What the exercise asks:
With pictures removed, the data below should be returned exactly.
*** Exercise data
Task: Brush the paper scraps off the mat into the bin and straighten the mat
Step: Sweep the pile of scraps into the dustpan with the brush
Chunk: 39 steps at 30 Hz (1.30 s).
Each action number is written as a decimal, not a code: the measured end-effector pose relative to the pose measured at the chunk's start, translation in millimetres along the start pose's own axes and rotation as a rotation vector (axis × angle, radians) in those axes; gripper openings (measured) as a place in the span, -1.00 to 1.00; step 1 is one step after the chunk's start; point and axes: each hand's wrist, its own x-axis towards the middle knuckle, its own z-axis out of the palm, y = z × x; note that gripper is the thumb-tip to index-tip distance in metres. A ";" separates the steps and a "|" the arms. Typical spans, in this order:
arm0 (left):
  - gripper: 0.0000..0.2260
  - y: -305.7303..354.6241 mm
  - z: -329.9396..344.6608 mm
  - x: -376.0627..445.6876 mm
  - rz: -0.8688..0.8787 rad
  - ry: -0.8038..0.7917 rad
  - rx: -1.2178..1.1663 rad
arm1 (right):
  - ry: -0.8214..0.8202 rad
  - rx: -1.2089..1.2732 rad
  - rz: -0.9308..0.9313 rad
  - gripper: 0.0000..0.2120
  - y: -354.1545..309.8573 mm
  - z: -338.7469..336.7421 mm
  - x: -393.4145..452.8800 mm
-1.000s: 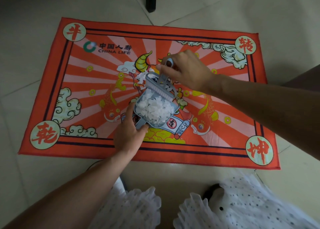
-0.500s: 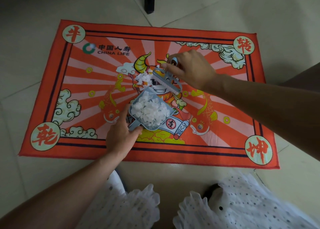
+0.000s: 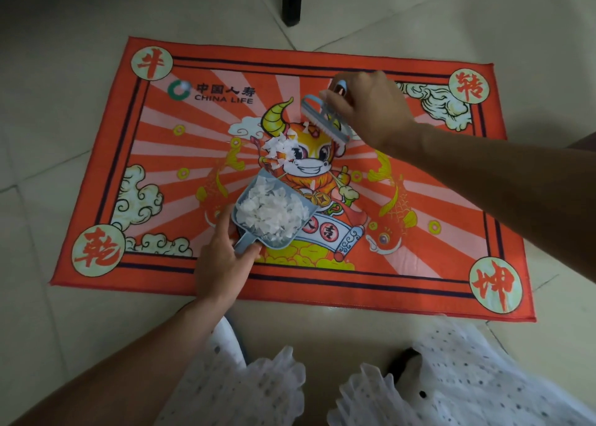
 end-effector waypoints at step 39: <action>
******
Solution:
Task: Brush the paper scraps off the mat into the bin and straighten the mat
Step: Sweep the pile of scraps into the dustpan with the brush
Chunk: 39 steps at 30 Hz (1.30 s).
Each action number is written as a decimal, not a code: the measured end-effector pose relative to the pose measured at the chunk's start, translation in millimetres along the start pose's own axes and rotation as a rotation vector (axis × angle, radians) in those axes; gripper openings (measured) as a place in the span, -1.00 to 1.00; step 1 is one step after the chunk's start; point and axes: each hand's wrist, its own x-axis towards the middle knuckle, its own z-axis out of the palm, y = z × x; note that gripper is the thumb-tip to index-tip distance in metres. A ";" separates the steps and a "|" the arms. Typical spans, in this order:
arm0 (left):
  - gripper: 0.0000..0.2260
  - y: -305.7303..354.6241 mm
  - z: -329.9396..344.6608 mm
  - x: -376.0627..445.6876 mm
  - rz: -0.8688..0.8787 rad
  - ry: -0.8038..0.7917 rad
  - rx: -1.2178..1.1663 rad
arm1 (right):
  - ry: -0.8214..0.8202 rad
  - rx: -1.2089..1.2732 rad
  - rz: -0.9308..0.9313 rad
  - gripper: 0.0000..0.2120
  - y: -354.1545..309.8573 mm
  - z: -338.7469..336.7421 mm
  - x: -393.4145..452.8800 mm
-1.000s: 
-0.500s: 
+0.000s: 
 end-effector waypoints at step 39: <action>

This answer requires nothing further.